A note in this new release states that DGG has been making four-channel recordings since 1980, and they have about 800 performances recorded in multi-track. It has yet to be announced if these will be released and when—and iti is remarkable that it took them so long to get around to it.

This Holst/Strauss set ia full-price and contains one disk for SACD, the other Blu Ray audio. Both offer display quality audio. There are only four channels, two in front and two in he rea—no center front channels. Back speakers contain much audio information, not particularly directional, but creating the effect of a fine, resonant hall. This Zarahusra Sunrise is one of the best you'll ever hear. Don' miss this one, even if you have he originals CD issues which surely do not match grandeur of what is heard here. DGG, let us have more, quickly!
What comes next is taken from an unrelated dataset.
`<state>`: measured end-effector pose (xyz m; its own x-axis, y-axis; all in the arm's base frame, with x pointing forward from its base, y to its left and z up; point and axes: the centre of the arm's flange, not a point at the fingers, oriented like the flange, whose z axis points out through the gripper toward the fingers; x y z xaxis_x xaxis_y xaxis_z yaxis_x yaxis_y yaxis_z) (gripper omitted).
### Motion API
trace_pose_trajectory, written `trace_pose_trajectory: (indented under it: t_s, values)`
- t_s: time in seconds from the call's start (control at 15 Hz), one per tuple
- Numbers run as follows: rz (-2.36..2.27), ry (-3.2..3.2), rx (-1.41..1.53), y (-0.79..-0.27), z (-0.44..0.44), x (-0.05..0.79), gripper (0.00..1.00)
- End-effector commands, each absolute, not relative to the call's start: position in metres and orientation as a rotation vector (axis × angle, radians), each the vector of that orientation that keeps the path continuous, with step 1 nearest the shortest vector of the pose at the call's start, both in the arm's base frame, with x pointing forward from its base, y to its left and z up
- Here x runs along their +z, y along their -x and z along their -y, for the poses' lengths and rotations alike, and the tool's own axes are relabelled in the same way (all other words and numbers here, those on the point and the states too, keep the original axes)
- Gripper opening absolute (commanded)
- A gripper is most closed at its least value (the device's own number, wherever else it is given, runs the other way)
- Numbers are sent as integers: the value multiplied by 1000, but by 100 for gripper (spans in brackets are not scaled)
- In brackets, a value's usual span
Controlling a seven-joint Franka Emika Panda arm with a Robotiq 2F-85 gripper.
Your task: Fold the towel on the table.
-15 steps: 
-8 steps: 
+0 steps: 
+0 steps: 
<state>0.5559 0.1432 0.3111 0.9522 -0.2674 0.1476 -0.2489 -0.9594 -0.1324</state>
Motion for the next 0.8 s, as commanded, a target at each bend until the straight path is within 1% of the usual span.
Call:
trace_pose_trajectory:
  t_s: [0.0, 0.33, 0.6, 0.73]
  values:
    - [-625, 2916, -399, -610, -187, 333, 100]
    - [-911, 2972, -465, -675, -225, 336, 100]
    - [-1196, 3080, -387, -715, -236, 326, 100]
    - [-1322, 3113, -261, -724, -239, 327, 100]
German-born conductor William Steinberg (1899 - 1978) was always a major figure on the musical scene. He excelled in opera as well as symphonic repertory, and was Music Director of the Buffalo Philharmonic (1934 - `952), the Pittsburgh Symphony (1952 - 1976), the London Philharmonic (1958 - 1960), and the Boston Symphony (1969 - 1972). With the departure of Charles Munch, it was felt Steinberg would be the new leader of the Boston Symphony. However, possibly because Erich Leinsdorf was an RCA artist, the orchestra appointed him as their conductor, a position he held until 1989. Unfortunately, Steinberg made few recordings in Boston; let us hope the others featuring Hindemith: Concert Music for Brass and Strings, and Mathis der Maler.
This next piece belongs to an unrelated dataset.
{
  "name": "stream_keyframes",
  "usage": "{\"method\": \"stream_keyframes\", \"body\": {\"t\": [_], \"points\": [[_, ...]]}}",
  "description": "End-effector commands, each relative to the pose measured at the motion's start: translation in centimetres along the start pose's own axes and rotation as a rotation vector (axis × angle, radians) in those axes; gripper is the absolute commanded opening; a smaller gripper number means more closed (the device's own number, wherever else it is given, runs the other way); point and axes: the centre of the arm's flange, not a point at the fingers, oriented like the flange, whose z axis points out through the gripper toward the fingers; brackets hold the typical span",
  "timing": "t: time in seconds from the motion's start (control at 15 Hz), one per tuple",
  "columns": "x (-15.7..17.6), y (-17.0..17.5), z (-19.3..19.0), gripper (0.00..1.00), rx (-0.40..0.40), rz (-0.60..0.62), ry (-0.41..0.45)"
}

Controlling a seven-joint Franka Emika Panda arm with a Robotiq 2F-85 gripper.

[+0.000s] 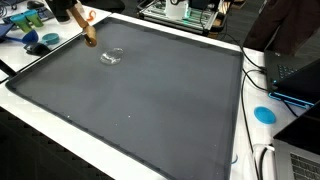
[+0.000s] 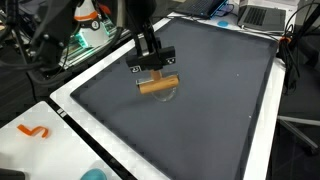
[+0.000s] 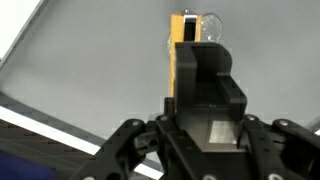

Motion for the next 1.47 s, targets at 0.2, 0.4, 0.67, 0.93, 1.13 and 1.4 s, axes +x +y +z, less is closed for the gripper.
{"method": "stream_keyframes", "body": {"t": [0.2,0.4,0.67,0.93,1.13,1.4], "points": [[2.1,-7.4,-0.7,0.24,-0.098,-0.024,-0.067],[3.4,-9.6,-1.0,0.24,-0.14,-0.016,-0.069],[5.3,-12.5,-1.1,0.24,-0.206,0.002,-0.071],[6.9,-15.8,-0.5,0.24,-0.274,-0.005,-0.118],[7.9,-18.0,0.3,0.24,-0.326,-0.01,-0.155],[9.2,-20.1,1.3,0.24,-0.387,-0.009,-0.181]]}}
Chandos has a winner in their SACD called A Festival of Fanfares. We have brief fanfares by a wide range of composes: Sir Granville Bantock, Sir Hamilton Harty, Sir Arnold Bax, Sir Arthur Bliss, Sir Malcolm Arnold, Sir Michael Tippett, Frederic Curzon, Elisabeth Lutyens, Haydn Wood, Albert W. Ketelby, Eric Coates, Herbert Howells, Imogen Holst, and Joseph Horowitz. There are 57 brief selections scored for various combinations of brass, occasionally with other instruments, particularly percussion. Onyx Brass has been around for a quarter-century, a leading brass ensemble featuring Niall Keatley and Alan Thomas, trumpets; Andrew Sutton, horn, Amos Miller, trombone, and David Gordon -Shute, tuba. John Wilson is the conductor. Spectacular artistry throughout in this recording made April 6 - 7, 2017 in the spacious acoustics of London's Hampstead Garden Church of St. Jude-on-the Hill. Excellent, super-high qiality audio with glistening brass sure to please. Don't miss this one!

Several years ago, this site praised a fine performance of Bruckner Symphony No. 8 played by Jugendsinfoniaorchester directed by Rémy Ballo (REVIEW). This was part of a Bruckner series with this conductor, and now we have the next installment, the mighty Symphony No. 5 in a recording made August 18, 2017 at Brucknertage St. Florian, at stiftsbasilika, St. Florin, Austria. It is played by the Altomonte Orchester St. Florian, all committed players. There were no extra brass players for the finale, as sometimes is the case. The recording is overly resonant and sometimes horns are too distant. There are countless great performances of Symphony No. 5, in particular the near-definitive version with Eugen Jochum and the Royal Concertgebouw (REVIEW). Competition also is keen on video including sterling videos conducted by Giulini, Karajan, Wand and Welser-Möst. There are some huge masses of Brucknerian sound on this new recording but it surely offers little competition to the others.